> [What needs to be done]:
How many lines in the data below contain the string "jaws"? Answer with the number only.

------------------------------------------------------------

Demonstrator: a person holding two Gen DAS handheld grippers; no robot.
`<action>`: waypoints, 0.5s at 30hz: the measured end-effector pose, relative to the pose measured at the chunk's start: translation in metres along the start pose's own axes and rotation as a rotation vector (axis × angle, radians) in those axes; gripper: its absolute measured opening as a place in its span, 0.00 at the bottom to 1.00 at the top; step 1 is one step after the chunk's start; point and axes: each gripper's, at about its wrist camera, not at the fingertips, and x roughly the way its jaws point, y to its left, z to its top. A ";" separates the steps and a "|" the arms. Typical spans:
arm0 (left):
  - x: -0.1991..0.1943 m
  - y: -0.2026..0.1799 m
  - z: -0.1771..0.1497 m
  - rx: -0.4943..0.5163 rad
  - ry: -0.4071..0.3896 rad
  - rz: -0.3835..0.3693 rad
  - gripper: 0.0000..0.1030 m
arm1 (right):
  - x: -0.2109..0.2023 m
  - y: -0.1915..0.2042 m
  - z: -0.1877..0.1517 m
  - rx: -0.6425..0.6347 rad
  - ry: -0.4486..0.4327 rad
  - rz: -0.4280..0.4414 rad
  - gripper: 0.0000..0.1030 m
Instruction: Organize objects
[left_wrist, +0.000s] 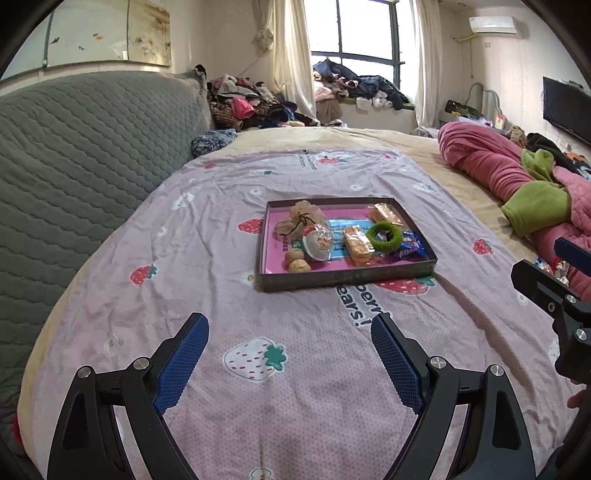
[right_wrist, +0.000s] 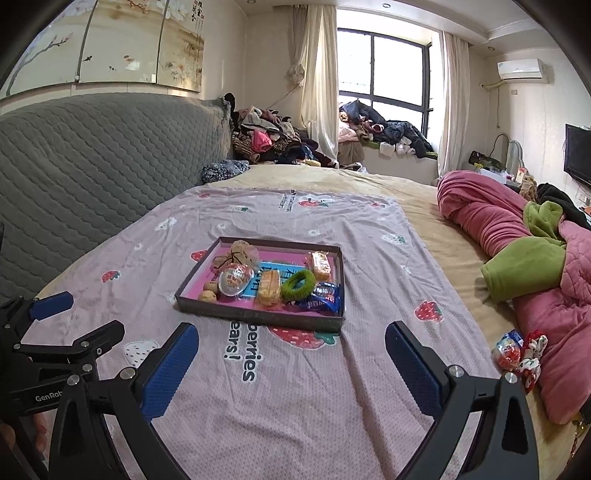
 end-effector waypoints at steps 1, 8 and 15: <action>0.000 0.001 -0.001 0.000 0.001 -0.001 0.88 | 0.001 -0.001 -0.001 0.001 0.003 0.001 0.99; 0.003 0.001 -0.006 -0.011 -0.007 -0.018 0.88 | 0.007 -0.003 -0.009 0.000 0.018 -0.005 0.99; 0.008 -0.002 -0.013 -0.002 -0.006 -0.003 0.88 | 0.013 -0.004 -0.019 0.011 0.027 0.000 0.99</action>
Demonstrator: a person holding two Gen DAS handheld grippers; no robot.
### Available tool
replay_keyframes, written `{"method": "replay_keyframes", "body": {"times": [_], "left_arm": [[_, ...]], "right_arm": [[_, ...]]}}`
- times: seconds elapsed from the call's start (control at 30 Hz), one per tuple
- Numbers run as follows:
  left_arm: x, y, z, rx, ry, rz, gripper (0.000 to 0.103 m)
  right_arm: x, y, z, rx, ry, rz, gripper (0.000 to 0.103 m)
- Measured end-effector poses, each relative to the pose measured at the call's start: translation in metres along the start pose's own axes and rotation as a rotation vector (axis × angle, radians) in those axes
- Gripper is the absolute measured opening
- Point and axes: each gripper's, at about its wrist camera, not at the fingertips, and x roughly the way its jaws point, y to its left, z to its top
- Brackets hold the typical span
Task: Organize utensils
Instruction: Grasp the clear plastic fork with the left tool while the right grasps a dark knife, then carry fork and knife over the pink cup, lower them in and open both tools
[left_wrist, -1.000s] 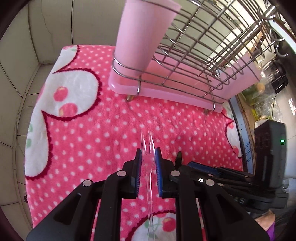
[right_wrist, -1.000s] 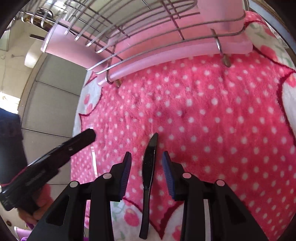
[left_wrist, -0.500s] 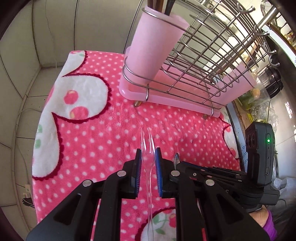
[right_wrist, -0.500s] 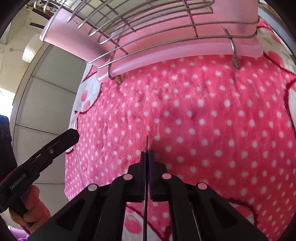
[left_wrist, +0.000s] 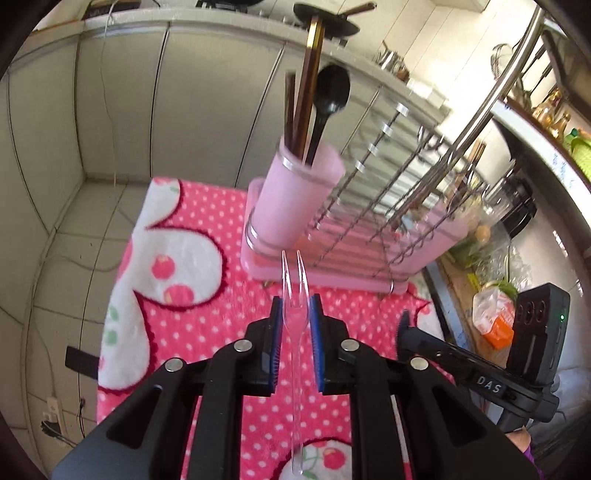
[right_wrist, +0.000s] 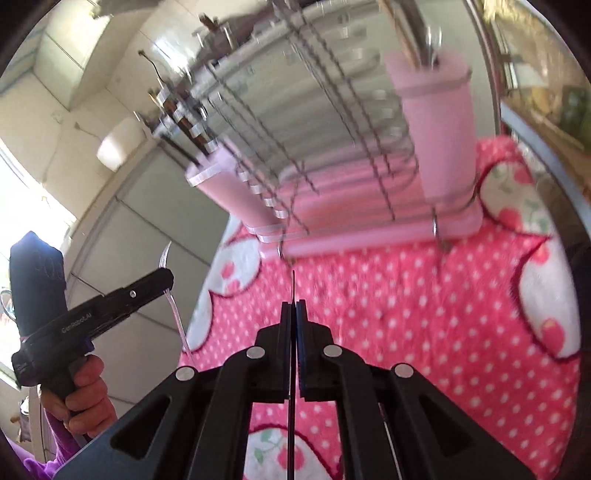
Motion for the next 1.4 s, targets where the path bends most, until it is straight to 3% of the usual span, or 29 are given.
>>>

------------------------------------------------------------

> [Output of the exercise]:
2